In the listing below, locate the line containing "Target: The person" and the line containing "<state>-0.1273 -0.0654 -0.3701". Output both of them and every line between, exactly as written, and nothing more.

** Opening Recorded data block **

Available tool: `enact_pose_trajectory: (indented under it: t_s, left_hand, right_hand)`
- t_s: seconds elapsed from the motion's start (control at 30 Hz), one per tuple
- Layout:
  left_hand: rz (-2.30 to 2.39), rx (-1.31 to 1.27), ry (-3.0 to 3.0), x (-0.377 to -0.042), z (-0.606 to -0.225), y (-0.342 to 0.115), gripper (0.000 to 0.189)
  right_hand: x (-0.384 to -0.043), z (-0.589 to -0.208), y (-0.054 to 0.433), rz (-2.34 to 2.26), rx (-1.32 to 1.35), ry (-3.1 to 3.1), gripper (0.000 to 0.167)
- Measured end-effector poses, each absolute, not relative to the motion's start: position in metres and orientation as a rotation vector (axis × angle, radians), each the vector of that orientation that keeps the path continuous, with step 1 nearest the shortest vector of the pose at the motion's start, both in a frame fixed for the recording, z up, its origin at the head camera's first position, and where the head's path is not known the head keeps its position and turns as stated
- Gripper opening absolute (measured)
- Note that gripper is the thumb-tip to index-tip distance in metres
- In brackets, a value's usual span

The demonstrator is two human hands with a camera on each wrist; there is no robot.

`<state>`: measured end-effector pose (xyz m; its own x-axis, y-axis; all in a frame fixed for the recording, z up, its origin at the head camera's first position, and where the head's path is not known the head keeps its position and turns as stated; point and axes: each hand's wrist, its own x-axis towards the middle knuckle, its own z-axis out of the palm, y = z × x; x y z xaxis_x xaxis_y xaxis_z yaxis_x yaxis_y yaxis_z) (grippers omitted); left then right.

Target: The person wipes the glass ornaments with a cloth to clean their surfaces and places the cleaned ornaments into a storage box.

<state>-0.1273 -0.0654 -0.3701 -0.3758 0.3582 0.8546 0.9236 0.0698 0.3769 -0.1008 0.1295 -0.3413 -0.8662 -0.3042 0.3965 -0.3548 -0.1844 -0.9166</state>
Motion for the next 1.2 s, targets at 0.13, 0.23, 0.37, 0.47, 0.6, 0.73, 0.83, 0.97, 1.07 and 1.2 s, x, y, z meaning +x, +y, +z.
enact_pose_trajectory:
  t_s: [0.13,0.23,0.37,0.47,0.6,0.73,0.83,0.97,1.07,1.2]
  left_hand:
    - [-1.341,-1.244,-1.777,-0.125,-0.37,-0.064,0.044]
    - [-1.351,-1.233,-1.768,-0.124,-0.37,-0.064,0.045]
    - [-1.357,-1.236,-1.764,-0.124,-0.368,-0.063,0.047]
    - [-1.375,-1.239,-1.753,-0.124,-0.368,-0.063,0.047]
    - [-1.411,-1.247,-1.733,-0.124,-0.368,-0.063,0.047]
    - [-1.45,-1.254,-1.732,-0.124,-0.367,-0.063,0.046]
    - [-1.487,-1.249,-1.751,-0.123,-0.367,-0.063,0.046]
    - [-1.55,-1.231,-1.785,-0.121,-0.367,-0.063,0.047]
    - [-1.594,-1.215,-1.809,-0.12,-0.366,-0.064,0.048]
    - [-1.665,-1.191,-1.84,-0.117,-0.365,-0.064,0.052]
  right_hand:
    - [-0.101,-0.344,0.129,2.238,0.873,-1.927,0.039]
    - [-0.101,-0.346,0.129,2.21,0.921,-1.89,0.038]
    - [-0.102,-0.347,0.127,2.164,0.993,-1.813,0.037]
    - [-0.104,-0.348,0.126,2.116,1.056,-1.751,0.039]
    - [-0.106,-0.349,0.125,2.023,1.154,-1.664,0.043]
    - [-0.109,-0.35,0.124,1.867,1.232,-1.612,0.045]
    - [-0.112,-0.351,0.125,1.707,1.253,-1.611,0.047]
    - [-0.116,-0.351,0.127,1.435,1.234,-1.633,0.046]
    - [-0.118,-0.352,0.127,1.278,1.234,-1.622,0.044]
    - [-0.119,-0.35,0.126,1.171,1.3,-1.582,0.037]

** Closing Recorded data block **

### Solved exercise
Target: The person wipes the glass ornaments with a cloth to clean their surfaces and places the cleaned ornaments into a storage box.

<state>-0.1273 -0.0654 -0.3701 -0.3758 0.3582 0.8546 0.9236 0.0698 0.3769 -0.1008 0.1295 -0.3413 -0.8662 -0.3042 0.3965 -0.3548 -0.1844 -0.9166</state>

The exercise ends with this answer.